A knock at the door stopped him. He was two steps from the chair. Should he return and sit? Or would that be the expected behavior? If it was the expected behavior, would he be better off submitting to it or defying it?
He had no opportunity to decide. The door opened, swinging outward this time, the hinges on the opposite jamb now. It was the bald man with the thick glasses.
“I thought you said the doctor would see me now,” Elvin said, feeling awkward standing in the walking track.
“I see you.”
“You’re the doctor?”
“We are each a patient,” he said, fumbling in his lab-coat pocket. He pulled the elastic cord from it. “Would you please sit?”
Elvin eyed the door and sat. He could always call for help if necessary. But what would respond? The nurse with the twitching skin, which probably housed a thousand vermin beneath it? The snake-lipped woman in the waiting room? The dozens, thousands, walking the false concrete of Overton, hiding their true natures?
He sat. The doctor stretched the cord on the floor.
“Whatever you do, don’t step across this line,” the doctor said. He leaned close and raised an index finger. “Keep your head still and look at this.”
Elvin watched the finger ease back and forth in the air. He focused on the blistered whorl, skin that peeled itself as he watched, an absurd banana stripping away to reveal milk-white fruit beneath.

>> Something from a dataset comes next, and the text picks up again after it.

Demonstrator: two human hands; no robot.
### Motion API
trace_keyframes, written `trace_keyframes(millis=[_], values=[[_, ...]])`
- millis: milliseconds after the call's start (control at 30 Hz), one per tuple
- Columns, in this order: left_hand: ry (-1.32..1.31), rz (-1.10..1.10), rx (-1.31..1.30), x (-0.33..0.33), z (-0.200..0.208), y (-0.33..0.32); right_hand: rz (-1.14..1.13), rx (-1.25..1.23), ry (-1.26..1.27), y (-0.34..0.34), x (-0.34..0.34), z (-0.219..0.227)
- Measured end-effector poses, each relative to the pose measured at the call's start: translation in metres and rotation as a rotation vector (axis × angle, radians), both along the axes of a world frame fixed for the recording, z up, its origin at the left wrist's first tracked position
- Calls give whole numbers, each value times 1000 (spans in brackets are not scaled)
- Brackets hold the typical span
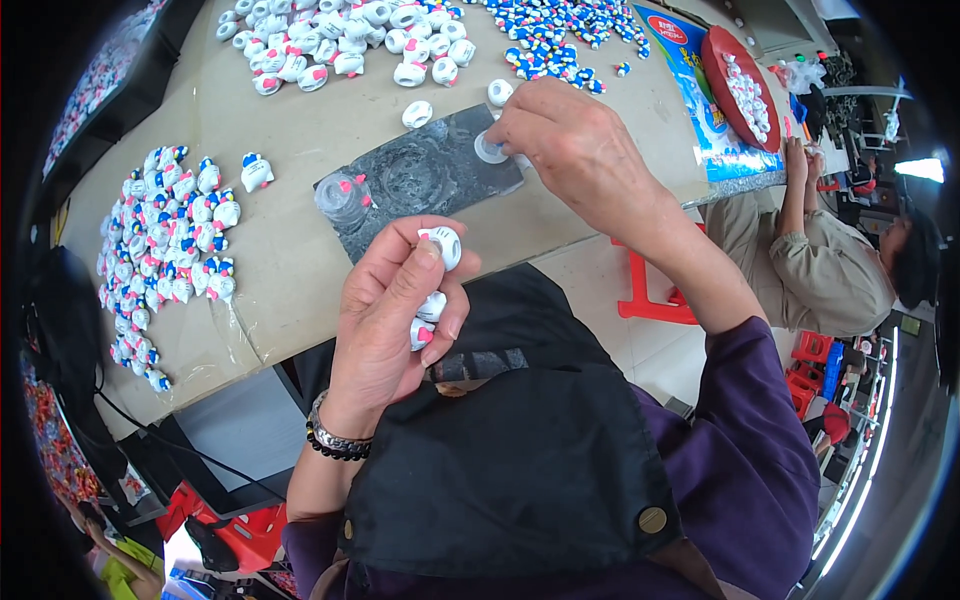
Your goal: The person assembles small plastic or metal parts by hand, inserting blue plastic inserts into white housings at a manufacturing workbench.
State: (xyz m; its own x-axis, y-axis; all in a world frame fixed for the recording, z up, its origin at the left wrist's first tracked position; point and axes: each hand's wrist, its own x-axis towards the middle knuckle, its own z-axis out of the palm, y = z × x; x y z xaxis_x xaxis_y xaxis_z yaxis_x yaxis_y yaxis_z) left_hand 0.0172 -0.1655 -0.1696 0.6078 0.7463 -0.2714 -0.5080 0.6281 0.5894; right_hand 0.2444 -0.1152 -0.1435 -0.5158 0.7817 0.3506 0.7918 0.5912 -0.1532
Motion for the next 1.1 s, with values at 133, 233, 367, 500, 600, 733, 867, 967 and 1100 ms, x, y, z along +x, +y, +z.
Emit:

“Focus on the finger,” the doctor urged in a calm voice.
Elvin did. The pale meat gave way to pink veins, a knuckle of bone.
Behind the mesmerizing motion, Elvin sensed more than saw, the man’s face was changing. Flesh swelled in his jowls, the eyeballs receded, an unwholesome evanescence issued from his glittering irises. Elvin blinked despite himself but the soothing voice kept him focused.

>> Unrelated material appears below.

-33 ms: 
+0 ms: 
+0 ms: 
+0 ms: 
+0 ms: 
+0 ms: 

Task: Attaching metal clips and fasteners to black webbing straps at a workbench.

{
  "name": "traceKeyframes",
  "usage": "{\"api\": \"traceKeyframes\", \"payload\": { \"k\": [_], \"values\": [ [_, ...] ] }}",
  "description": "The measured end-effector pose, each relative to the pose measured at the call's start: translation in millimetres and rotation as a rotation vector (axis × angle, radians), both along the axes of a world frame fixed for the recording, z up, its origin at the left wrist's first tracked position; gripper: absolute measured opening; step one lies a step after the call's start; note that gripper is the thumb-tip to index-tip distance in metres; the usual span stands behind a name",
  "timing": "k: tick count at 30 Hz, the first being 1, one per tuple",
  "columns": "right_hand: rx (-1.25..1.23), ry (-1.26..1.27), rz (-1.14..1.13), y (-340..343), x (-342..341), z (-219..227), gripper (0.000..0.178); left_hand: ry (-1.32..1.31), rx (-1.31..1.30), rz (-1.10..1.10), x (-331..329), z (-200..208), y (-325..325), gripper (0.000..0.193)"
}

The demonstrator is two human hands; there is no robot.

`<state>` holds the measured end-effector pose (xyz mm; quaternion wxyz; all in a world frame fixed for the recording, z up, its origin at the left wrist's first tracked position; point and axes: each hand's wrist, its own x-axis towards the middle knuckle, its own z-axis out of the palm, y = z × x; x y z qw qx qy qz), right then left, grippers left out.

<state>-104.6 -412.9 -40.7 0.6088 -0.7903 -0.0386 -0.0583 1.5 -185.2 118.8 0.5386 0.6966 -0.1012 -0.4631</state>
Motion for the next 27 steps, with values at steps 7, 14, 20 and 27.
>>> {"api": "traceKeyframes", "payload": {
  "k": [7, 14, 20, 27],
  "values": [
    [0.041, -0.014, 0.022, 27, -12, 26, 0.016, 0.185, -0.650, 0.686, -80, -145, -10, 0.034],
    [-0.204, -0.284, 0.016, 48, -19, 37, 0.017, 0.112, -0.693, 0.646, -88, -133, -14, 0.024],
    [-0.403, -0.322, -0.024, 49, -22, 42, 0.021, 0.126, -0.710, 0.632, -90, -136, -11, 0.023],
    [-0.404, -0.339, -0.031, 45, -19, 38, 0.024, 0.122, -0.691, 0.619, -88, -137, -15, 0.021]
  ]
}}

“The finger, Mr. Meister.”
The finger. The face behind it bulged like a bag of living soup. But Elvin ignored it as much as he could.
“There are things we don’t talk about,” the doctor said.
“Yes.”
“
Childish things. A dust monster under the bed, a creature in the closet, a reptile in the bathroom. Invisible things, such as microorganisms in our mouths and on our skin.”
“We don’t talk about them.”
“Because they are not real.”
“Even if we see them.”
“It’s all in how you look at things, Mr. Meister. You can choose to be afraid, or you can see things the way they are.”
“Afraid.” Elvin fought an urge to stand, step across the elastic cord, and pace the worn route. But that would mean tearing his gaze from the finger, which was now rebuilding itself, knitting sinew and nerves, donning a dermal layer. Costuming itself for the elegant masquerade.
Elvin watched, the simple prayer running through his mind. “God, please help me see things the way they are.”
The doctor let the finger drop. Elvin met his eyes-horrible, red-weeping eyes, bulging like soft fruit after a heavy rain, magnified by the thick lenses. Elvin drew back in the chair.
“Ah,” the doctor said. “You are still seeing things.”
Elvin couldn’t speak. His tongue lay against the back of his teeth, a dead rat. He glanced at the clock. It quivered in place, stuck in no time, marking nothing.
“Try these.” The doctor removed the eyeglasses and turned them around, guiding the two earpieces along the sides of Elvin’s skull. Elvin closed his eyes.
“Please look at my finger,” the doctor said again, still madly deadpan.
“I can’t,” Elvin said.
“You must.”
“Why must I? I’ve done nothing wrong. I’m not ill. My eyes are fine.”
“Your eyes function, but they don’t see correctly. There’s a big difference.”
“The prayer on the wall in the waiting room. Is that yours?”
The doctor patted Elvin on the arm. “No, those are God’s words. You’ll see, in time. Now, please open your eyes, Mr. Meister.”
Elvin did. The doctor’s face was bland and kind, the eyes clear, the pupils round, black dots. Behind him, the room was the same. The floor bore no path, the door handle was in the same place it had been when Elvin entered.